▶ **Instructions to follow**:
From the records below, transcribe exactly the lines that begin at the line with "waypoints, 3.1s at" and end at the line with "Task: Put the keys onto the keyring", both included.

(Records from a dataset)
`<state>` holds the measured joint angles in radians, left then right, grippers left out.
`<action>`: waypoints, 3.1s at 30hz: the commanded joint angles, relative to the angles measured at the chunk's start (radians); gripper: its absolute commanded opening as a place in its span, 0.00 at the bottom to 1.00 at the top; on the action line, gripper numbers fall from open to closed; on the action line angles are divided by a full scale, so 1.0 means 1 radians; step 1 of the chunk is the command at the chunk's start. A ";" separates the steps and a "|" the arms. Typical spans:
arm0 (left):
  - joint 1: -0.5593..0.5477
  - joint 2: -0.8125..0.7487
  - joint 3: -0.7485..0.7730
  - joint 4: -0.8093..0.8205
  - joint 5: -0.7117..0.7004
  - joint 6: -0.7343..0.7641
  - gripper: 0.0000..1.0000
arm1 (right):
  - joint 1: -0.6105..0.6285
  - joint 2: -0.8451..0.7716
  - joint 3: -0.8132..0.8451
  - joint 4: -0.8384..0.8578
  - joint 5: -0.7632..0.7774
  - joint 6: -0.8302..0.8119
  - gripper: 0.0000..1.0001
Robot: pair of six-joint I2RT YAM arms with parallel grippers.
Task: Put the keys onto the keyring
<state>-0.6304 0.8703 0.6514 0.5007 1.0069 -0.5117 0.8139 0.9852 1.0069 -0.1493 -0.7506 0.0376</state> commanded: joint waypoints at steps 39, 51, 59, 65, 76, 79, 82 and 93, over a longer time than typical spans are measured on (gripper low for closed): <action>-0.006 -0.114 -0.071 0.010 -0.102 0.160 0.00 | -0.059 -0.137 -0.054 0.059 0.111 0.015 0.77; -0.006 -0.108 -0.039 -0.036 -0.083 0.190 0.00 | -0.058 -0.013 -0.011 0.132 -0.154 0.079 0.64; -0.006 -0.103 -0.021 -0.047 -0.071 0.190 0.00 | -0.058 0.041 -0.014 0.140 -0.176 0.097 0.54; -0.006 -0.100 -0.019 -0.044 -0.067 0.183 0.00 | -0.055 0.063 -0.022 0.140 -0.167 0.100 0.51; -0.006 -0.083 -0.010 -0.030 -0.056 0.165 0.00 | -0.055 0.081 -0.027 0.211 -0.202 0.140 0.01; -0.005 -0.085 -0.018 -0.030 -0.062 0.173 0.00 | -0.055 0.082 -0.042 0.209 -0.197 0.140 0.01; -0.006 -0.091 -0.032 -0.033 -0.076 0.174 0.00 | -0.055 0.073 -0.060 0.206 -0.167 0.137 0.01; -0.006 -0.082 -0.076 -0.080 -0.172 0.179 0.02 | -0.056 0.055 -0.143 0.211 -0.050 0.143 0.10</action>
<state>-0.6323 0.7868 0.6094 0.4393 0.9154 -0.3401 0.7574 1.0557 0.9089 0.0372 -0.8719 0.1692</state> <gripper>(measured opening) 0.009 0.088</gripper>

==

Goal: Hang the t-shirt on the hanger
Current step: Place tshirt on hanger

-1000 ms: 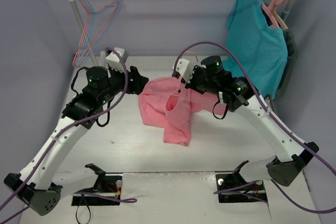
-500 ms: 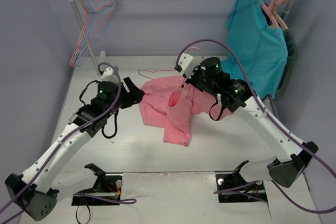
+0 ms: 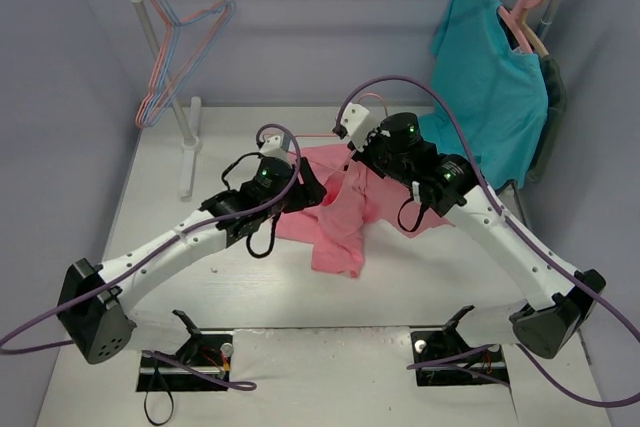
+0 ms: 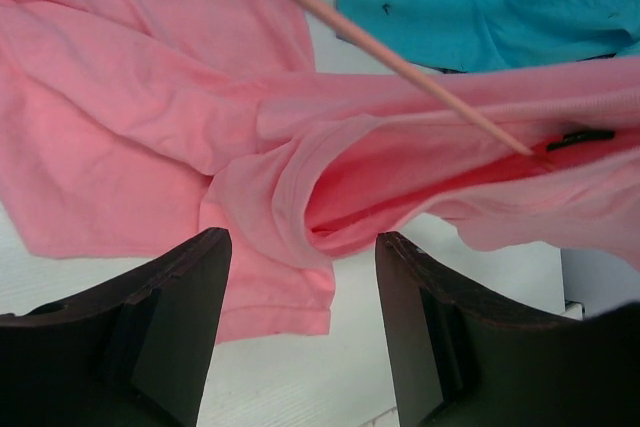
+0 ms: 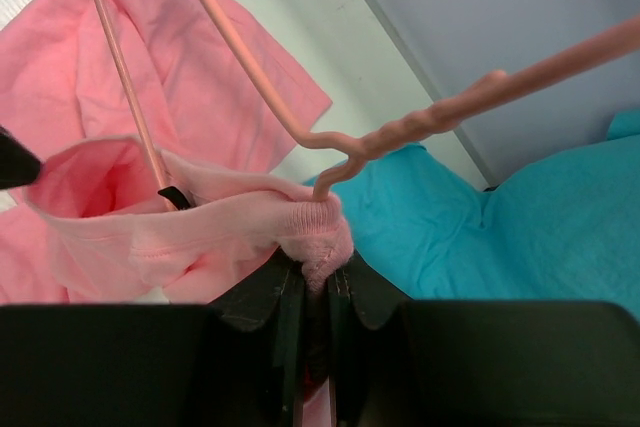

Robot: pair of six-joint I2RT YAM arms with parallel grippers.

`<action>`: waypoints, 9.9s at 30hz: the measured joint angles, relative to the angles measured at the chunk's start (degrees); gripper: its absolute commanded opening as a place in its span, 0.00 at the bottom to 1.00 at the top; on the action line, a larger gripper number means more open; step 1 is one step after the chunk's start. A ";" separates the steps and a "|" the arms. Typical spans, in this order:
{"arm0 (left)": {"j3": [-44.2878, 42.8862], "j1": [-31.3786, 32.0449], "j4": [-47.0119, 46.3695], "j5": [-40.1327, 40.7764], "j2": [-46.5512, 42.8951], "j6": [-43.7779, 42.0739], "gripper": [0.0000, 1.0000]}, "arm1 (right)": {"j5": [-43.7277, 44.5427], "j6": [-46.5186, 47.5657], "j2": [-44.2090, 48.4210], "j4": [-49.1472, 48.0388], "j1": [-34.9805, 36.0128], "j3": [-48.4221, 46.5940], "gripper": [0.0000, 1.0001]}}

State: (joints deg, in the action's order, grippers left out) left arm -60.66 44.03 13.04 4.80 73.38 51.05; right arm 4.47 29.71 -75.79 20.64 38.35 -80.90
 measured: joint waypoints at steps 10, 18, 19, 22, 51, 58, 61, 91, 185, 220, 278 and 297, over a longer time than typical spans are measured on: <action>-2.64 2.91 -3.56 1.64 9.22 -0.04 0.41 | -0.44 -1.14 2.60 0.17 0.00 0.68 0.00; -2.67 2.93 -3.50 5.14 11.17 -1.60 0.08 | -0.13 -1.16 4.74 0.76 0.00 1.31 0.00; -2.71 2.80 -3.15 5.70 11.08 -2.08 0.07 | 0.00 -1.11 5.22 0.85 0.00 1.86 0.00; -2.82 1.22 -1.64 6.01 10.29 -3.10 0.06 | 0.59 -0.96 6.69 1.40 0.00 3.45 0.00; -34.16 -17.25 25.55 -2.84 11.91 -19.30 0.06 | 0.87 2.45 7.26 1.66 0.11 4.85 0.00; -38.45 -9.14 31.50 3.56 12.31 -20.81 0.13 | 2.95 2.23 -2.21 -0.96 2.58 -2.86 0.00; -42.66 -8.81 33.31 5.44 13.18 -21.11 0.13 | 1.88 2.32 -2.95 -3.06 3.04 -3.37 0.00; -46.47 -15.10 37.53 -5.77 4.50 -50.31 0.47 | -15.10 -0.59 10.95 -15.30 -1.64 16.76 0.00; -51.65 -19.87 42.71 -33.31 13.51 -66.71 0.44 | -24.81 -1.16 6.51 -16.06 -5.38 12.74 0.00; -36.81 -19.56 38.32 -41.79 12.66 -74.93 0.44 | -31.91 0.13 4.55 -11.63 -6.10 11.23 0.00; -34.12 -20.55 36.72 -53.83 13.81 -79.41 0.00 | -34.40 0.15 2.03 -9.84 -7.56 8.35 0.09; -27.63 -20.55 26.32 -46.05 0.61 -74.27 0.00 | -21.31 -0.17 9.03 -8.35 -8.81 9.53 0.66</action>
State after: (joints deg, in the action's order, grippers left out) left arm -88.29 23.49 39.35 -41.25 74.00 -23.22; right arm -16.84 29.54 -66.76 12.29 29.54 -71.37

▶ **Solution for this task**:
`<action>`: waypoints, 3.1s at 30hz: the commanded joint angles, relative to the angles measured at the chunk's start (radians); gripper: its absolute commanded opening as a place in its span, 0.00 at the bottom to 1.00 at the top; on the action line, gripper numbers fall from open to closed; on the action line angles are divided by a full scale, so 1.0 means 1 radians; step 1 of the chunk is the command at the chunk's start. A ";" separates the steps and a "|" the arms. Typical spans:
arm0 (left):
  - joint 1: -0.5593..0.5477
  - joint 2: -0.8125..0.7487
  - joint 3: -0.7485..0.7730
  - joint 4: -0.8093..0.8205
  - joint 5: -0.7117..0.7004
  - joint 6: -0.7343..0.7641
  - gripper: 0.0000..1.0000
arm1 (right):
  - joint 1: -0.6105..0.6285
  - joint 2: -0.8451..0.7716
  - joint 3: -0.8132..0.8451
  - joint 4: -0.8384..0.8578
  - joint 5: -0.7632..0.7774
  - joint 6: -0.8302..0.8119
  - gripper: 0.0000..1.0001
Robot: pair of six-joint I2RT YAM arms with parallel grippers.
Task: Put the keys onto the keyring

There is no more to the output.